> WHAT THE TASK REQUIRES
I would like each line of the data that holds the word "moves" copied out.

SOURCE DATA Block Start

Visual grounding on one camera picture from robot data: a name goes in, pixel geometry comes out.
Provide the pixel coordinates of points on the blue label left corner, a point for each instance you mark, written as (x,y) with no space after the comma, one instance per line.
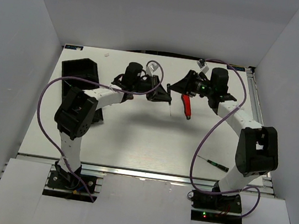
(73,47)

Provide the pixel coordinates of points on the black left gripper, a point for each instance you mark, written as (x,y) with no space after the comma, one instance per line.
(158,94)

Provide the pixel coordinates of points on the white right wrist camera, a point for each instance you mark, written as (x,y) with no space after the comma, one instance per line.
(204,68)

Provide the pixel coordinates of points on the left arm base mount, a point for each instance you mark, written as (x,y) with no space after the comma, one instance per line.
(58,187)

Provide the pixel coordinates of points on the green black screwdriver front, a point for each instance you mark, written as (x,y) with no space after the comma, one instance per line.
(216,165)

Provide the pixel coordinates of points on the blue label right corner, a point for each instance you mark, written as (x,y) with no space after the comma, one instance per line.
(241,69)

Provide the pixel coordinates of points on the blue label corner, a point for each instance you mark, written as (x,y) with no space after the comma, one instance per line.
(241,69)
(73,47)

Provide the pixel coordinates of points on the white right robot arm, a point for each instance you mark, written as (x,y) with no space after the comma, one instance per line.
(256,152)

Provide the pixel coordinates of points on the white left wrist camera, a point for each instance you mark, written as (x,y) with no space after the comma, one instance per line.
(151,67)

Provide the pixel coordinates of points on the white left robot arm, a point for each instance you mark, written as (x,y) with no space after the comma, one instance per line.
(73,126)

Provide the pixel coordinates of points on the black compartment tool bin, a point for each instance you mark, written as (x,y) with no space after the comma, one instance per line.
(83,68)

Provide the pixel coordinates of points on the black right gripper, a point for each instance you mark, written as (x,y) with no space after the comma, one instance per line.
(186,85)

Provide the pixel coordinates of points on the red knife right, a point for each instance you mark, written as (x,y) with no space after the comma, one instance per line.
(187,106)

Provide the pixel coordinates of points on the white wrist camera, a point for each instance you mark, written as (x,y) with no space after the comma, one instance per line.
(204,68)
(151,67)

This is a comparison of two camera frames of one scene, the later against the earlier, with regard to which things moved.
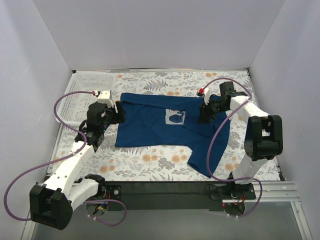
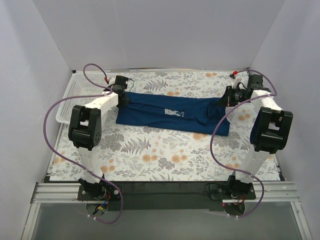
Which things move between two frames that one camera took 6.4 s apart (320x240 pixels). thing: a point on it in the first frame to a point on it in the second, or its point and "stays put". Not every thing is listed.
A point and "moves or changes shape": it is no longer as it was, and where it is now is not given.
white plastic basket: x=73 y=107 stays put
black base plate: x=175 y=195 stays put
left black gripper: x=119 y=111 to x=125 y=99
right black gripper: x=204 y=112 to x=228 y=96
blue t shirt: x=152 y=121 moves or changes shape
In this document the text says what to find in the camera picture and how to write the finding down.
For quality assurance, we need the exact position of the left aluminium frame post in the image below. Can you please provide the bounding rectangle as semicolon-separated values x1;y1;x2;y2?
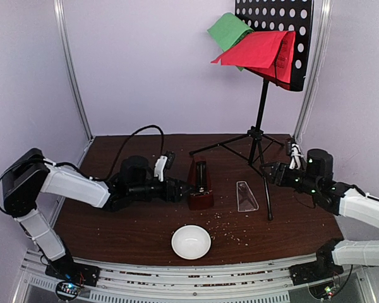
53;0;93;141

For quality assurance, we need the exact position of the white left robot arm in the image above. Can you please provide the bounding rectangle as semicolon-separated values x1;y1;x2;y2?
0;148;195;286

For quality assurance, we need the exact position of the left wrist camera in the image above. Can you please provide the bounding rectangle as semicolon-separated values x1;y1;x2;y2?
153;151;176;182

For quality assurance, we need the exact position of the right aluminium frame post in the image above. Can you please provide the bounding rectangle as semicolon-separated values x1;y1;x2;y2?
294;0;334;145

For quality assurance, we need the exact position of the dark red wooden metronome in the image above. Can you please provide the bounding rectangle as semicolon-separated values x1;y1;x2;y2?
187;156;214;211

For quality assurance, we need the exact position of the clear plastic metronome cover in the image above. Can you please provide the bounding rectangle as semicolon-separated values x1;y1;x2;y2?
236;181;259;212

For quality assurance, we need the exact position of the white ceramic bowl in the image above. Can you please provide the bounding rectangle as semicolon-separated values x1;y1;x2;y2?
171;225;212;260

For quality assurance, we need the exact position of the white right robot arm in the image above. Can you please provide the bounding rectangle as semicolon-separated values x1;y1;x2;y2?
261;148;379;285

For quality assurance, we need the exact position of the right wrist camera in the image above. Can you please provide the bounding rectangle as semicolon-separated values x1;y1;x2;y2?
286;138;304;170

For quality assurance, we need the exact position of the green paper sheet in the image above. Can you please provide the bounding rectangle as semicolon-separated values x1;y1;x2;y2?
205;11;255;72

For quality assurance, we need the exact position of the aluminium front rail base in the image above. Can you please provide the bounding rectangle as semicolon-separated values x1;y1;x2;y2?
10;250;379;302

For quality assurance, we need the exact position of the red paper sheet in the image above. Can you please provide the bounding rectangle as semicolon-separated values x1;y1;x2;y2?
211;31;296;85

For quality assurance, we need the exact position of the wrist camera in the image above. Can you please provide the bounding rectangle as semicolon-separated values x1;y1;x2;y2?
286;138;304;170
153;151;176;182

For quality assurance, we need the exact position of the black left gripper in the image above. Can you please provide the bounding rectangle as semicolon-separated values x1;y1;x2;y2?
129;174;195;203

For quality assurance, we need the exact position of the aluminium frame post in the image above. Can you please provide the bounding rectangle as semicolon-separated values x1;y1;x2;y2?
53;0;93;141
294;0;334;145

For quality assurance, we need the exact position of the black music stand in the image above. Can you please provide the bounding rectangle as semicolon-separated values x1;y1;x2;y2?
189;0;314;221

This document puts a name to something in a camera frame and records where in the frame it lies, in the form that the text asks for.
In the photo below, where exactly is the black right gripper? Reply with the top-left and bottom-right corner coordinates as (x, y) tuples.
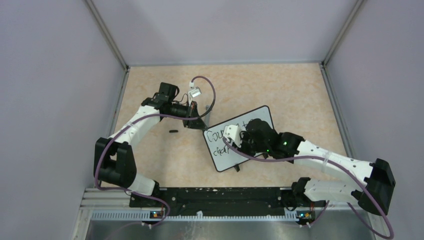
(232, 130), (270, 158)

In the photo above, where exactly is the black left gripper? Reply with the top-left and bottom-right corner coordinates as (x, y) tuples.
(168, 100), (208, 131)

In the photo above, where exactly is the white board with black frame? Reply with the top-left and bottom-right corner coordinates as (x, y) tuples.
(203, 105), (274, 172)

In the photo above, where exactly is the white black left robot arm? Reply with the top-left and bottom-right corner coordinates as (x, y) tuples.
(93, 82), (207, 207)

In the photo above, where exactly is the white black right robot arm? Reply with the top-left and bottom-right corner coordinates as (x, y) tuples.
(223, 118), (396, 216)

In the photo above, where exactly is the grey plastic block rod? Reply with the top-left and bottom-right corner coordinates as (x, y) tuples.
(203, 105), (212, 127)

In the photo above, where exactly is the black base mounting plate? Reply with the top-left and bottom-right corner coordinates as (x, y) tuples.
(129, 187), (326, 217)

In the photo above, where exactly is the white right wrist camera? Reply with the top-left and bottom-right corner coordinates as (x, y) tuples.
(223, 125), (242, 148)

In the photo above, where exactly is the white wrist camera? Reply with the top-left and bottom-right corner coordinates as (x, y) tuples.
(187, 81), (202, 105)
(223, 125), (242, 148)

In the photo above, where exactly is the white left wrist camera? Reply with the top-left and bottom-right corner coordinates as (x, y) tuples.
(187, 81), (202, 105)

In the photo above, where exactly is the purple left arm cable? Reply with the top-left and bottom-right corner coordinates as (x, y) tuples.
(94, 75), (217, 229)

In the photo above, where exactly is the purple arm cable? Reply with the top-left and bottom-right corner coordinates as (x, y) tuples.
(221, 136), (396, 240)
(94, 75), (217, 229)

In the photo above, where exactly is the white cable duct strip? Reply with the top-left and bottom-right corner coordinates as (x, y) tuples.
(91, 210), (299, 222)

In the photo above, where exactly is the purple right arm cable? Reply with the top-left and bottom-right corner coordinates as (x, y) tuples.
(221, 136), (396, 240)

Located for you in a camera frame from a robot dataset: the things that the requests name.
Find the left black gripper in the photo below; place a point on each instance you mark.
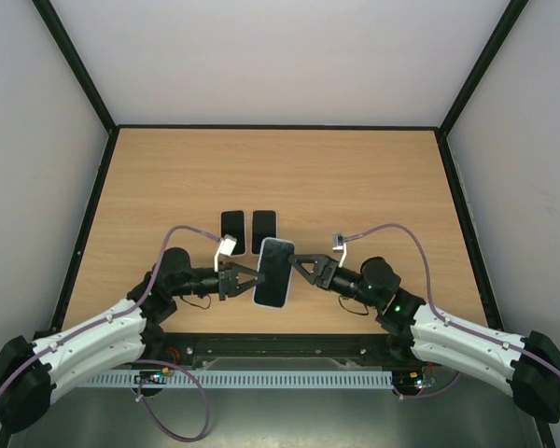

SOURCE DATA Block End

> OUTPUT FOR THIS TASK
A point and "moves or changes shape": it is no longer as it was, and where it is now is not given.
blue t shirt: x=152 y=121 moves or changes shape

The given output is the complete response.